**PROBLEM DESCRIPTION:** Reproduce the lines below exactly. Skip images.

**EXERCISE DATA:**
- - -
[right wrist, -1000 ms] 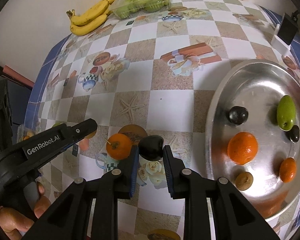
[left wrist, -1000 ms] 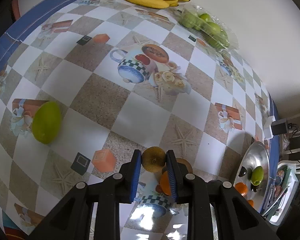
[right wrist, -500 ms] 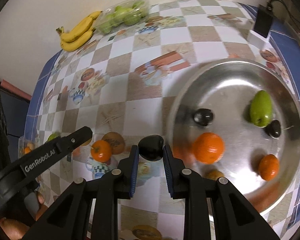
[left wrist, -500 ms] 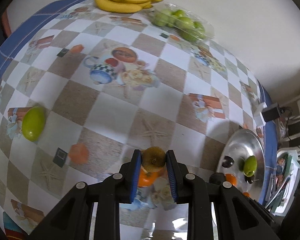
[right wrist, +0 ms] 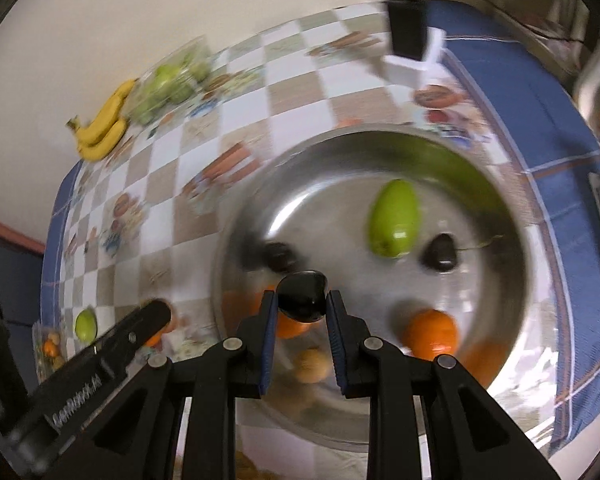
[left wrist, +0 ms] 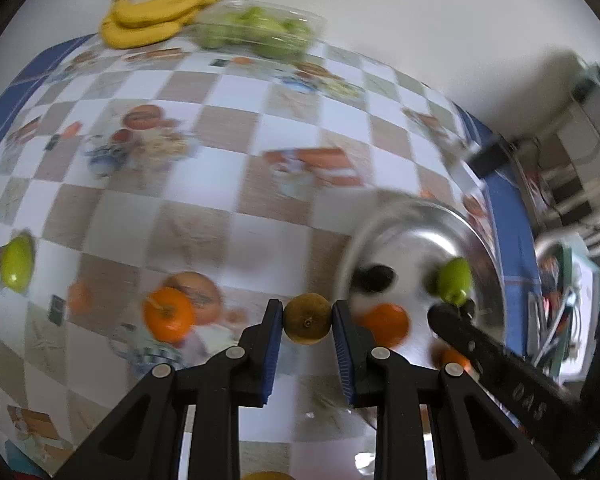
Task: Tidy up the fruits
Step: 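Carry the plum and kiwi over the steel bowl, then lower the dark plum and kiwi into the bowl and open both tools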
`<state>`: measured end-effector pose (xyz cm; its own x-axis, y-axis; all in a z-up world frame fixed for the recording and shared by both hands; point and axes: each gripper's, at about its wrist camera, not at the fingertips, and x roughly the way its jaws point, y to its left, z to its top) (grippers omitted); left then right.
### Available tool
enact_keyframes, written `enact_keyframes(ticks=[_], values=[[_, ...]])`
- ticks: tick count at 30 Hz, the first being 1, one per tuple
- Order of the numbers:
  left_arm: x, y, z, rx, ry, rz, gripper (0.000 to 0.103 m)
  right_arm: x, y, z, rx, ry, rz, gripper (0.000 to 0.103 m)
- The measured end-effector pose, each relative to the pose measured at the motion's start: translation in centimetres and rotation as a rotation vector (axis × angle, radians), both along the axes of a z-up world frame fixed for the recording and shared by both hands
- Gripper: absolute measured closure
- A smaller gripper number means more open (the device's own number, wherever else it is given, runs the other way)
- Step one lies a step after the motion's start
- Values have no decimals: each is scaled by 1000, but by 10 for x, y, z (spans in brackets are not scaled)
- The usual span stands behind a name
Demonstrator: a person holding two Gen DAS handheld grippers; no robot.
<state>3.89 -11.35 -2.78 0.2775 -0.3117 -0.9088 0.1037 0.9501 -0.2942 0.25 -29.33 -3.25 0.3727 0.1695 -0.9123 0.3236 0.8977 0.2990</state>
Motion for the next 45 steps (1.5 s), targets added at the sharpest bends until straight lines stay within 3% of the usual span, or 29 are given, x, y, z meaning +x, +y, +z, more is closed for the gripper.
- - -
**EXPECTED ANSWER:**
[right wrist, -1000 ms] 
[left wrist, -1000 ms] 
[right wrist, -500 ms] 
[left wrist, -500 ms] 
[right wrist, +0 ms] 
[left wrist, +0 ms] 
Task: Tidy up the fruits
Step: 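Carry the plum and kiwi over the steel bowl, then lower the dark plum and kiwi into the bowl and open both tools
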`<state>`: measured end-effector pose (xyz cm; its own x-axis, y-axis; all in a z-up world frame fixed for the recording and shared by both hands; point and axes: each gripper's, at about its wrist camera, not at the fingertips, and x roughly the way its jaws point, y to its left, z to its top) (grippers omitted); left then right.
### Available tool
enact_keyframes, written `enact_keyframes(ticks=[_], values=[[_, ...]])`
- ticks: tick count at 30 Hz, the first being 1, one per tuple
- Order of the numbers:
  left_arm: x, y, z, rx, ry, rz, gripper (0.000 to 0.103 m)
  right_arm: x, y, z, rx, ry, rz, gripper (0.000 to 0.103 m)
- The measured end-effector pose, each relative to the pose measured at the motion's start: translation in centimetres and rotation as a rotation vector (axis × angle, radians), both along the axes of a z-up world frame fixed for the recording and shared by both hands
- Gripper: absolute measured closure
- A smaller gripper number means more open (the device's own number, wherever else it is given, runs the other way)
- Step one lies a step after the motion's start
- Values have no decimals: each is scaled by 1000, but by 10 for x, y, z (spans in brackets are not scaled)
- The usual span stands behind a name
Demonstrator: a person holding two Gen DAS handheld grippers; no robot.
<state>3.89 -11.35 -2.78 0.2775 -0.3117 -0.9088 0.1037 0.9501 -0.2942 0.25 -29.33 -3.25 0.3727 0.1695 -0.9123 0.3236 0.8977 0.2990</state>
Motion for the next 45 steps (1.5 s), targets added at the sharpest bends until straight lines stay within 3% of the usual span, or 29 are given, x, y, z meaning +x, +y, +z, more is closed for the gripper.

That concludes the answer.